US 12,330,303 B2
	Online augmentation of learned grasping
Ethan K. Gordon, Seattle, WA (US); and Rana Soltani Zarrin, Los Gatos, CA (US)
Assigned to Honda Motor Co., Ltd., Tokyo (JP)
Filed by Honda Motor Co., Ltd., Tokyo (JP)
Filed on Sep. 8, 2022, as Appl. No. 17/940,267.
Claims priority of provisional application 63/333,772, filed on Apr. 22, 2022.
Prior Publication US 2023/0339107 A1, Oct. 26, 2023
Int. Cl. B25J 9/16 (2006.01); B25J 13/00 (2006.01)

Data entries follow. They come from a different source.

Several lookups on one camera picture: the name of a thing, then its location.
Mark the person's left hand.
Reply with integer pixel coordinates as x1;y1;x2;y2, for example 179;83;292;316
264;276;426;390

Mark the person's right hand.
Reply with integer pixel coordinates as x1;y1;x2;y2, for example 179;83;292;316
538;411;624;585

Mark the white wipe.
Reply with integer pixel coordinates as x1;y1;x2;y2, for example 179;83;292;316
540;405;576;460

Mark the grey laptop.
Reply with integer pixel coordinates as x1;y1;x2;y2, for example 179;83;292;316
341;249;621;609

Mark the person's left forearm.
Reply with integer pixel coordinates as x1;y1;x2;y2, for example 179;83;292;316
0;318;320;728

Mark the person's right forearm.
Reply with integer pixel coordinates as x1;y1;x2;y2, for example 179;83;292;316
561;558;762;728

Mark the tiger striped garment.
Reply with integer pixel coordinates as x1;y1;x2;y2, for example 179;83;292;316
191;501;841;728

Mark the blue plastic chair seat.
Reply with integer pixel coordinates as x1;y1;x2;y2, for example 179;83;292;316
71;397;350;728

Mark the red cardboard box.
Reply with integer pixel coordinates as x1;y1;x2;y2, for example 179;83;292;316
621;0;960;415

CPC B25J 9/163 (2013.01) [B25J 13/006 (2013.01)]

20 Claims

1. A system for online augmentation for learned grasping, comprising:

a processor; and

a memory storing instructions that when executed by the processor cause the processor to:

identify an action from a discrete action space for an environment of an agent, wherein the discrete action space includes a first set of grasps; wherein the agent is able to grasp an object in the environment, and wherein the action is a grasp that is defined as at least one contact point pair having an agent contact point associated with the agent and an object contact point associated with the object;

identify a second set of grasps of the agent based on a transition model and at least one contact parameter, wherein the agent is able to grasp the object in the environment, wherein a grasp is defined as at least one contact point pair having an agent contact point associated with the agent and an object contact point associated with the object, and wherein the at least one contact parameter defines allowed states of contact for the agent;

apply a reward function to evaluate each grasp of the second set of grasps based on a set of contact forces within a friction cone that minimizes a difference between an actual net wrench on the object and a predetermined net wrench, wherein the reward function is iteratively optimized online using a lookahead tree having a plurality of nodes, each node of the plurality of nodes predicting one or more next grasp states amongst the second set of grasps;

select a next grasp from the second set of grasps based on a reward value of the reward function associated with the plurality of nodes; and

cause the agent to execute the next grasp.